The China Study Quick & Easy Cookbook provides a large collection of recipes that are plant-based (no meat) and utilize a variety of whole foods. Although the word “China” is in the title, it’s not an Asian food cookbook. Rather, it references a series of books by co author Leanne Campbell and features a wide range of dishes (typically, variations of unhealthier food such as Mac N Cheese). The book is bright and friendly, well photographed, well designed, and with nice breadth and depth in the recipes (which are very easy to make). The focus of the book is healthy food that is very quick and easy to prepare.
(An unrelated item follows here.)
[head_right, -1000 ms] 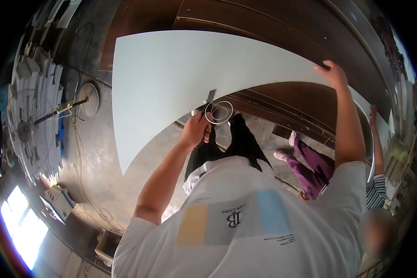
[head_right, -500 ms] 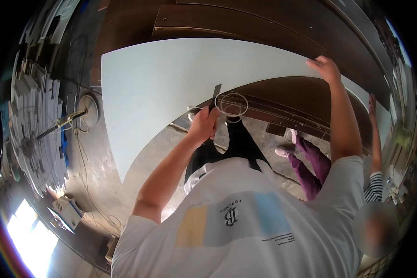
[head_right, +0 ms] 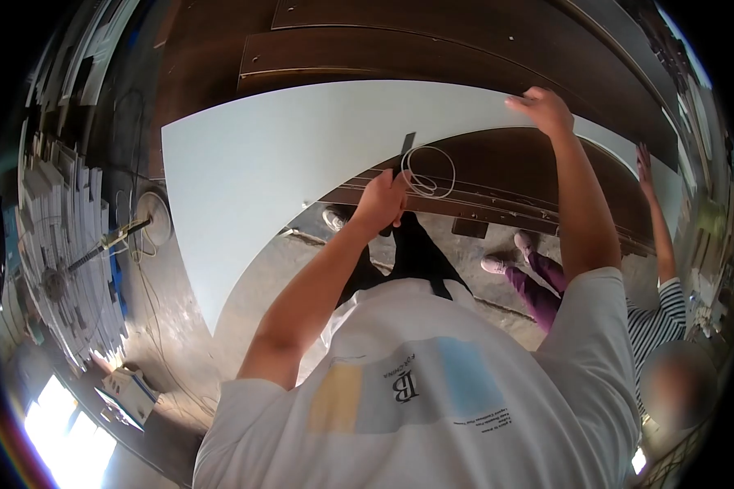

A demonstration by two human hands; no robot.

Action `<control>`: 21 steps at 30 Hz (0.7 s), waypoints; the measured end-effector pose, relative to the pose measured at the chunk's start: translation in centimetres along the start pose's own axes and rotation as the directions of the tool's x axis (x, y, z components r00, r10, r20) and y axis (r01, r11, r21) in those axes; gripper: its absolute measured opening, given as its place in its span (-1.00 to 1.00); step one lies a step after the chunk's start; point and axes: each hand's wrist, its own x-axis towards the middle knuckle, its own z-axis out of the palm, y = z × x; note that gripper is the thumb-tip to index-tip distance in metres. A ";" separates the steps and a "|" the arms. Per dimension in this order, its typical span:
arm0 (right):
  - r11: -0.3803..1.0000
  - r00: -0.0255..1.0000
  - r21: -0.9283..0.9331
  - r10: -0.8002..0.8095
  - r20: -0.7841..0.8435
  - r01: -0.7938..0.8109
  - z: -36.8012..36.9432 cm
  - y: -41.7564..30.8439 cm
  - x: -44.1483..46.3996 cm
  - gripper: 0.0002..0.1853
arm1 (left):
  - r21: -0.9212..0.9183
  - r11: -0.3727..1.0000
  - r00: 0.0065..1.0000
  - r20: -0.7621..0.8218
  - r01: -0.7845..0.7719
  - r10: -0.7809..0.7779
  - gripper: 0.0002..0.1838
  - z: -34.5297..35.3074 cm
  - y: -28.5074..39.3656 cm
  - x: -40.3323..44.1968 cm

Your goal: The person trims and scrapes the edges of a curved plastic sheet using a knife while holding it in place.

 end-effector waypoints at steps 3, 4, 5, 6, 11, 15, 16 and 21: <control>1.000 0.998 -0.025 -0.009 -0.056 0.007 0.4 -0.6 -1.0 -0.22 | 0.005 0.999 0.998 -0.036 0.045 -0.045 -0.55 0.1 -0.2 -0.8; 0.999 0.996 -0.035 -0.015 -0.088 0.012 0.5 -0.7 -1.6 -0.24 | -0.008 0.999 0.998 -0.048 0.049 -0.050 -0.56 0.2 -0.7 -1.1; 0.999 0.992 -0.045 -0.022 -0.121 0.016 0.5 -0.8 -2.0 -0.26 | -0.020 0.998 0.997 -0.060 0.053 -0.054 -0.57 0.3 -1.1 -1.5; 0.998 0.992 -0.050 -0.034 -0.123 0.028 0.6 -0.9 -2.6 -0.27 | -0.037 0.998 0.997 -0.051 0.051 -0.053 -0.58 0.4 -1.3 -2.0; 0.995 0.987 -0.053 -0.095 -0.129 0.089 0.3 -1.3 -5.7 -0.41 | -0.132 0.988 0.997 -0.024 0.074 -0.078 -0.66 1.3 -3.7 -4.4; 0.977 0.973 -0.048 -0.210 -0.101 0.206 0.9 0.9 -6.1 -0.51 | -0.198 0.973 0.992 -0.028 0.117 -0.125 -0.64 2.4 -5.0 -5.9; 0.970 0.967 -0.021 -0.243 -0.073 0.242 0.9 1.9 -5.9 -0.52 | -0.224 0.966 0.989 -0.040 0.127 -0.139 -0.62 2.5 -5.9 -5.9; 0.977 0.971 -0.047 -0.211 -0.108 0.207 -0.6 13.3 -1.5 -0.40 | -0.259 0.960 0.984 -0.109 0.107 -0.139 -0.60 1.9 -7.3 -7.0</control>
The book includes meal plans, pantry lists, and then ends with measurements guide, dietary symbols, nutritional value, and an index. Recipes are single page, have bold orange titles, use italics and bold for the ingredients list, and steps are in numbered paragraph form (the easiest way to follow a recipe!). Storage time, substitutions, and tips are included as needed.
The recipes break down as follows: Breakfast dishes, Sauces, Salad Dressings & Seasonings, Snacks & Spreads, Salads, Sandwiches, Pasta & Baked Dishes, Soups, Entrees, and Deserts. Recipes vary: Stovetop fruit crisp, tostads, pita pizza alfredo, poblano-corn quinoa cakes, mushroom tacos, island red bean stew, asian noodle soup, fuss-free pho, Southwest burgers, summer penne pasta saute, late summer potato salad, falafel, alfredo sauce, jerk spice rub, herbed orange vinaigrette, fresh apple muffins, apple pie granola, muesli, and many, many, more.
Common substitutions for unhealthier ingredients are medjool dates for sweetness, non dairy milk (coconut, hemp, etc.) for milk, cauliflower for cheese, mushrooms for beef, and whole grains for flour, etc. There are several bases that you’ll make in advance and use them through the week to make the various recipes.
The list of recipes is long and they are well photographed. The substitution tips help keep the recipes fresh and interesting. But most importantly, very few recipes have more than 3-4 ingredients or 3 steps. Indeed, many recipes have 1-2 steps (not counting the staples made in advance, which are also easy). I found it very quick to plan a bit in advance and then quickly whip up meals in the morning and during the day. All really are that time efficient.
In all, I really liked this cookbook a lot. It’s friendly, easy to use, and has great recipes for eating healthier. The breadth of the recipes means there is a lot for everyone, regardless of likes/dislikes. Reviewed from an advance reader copy provided by the publisher.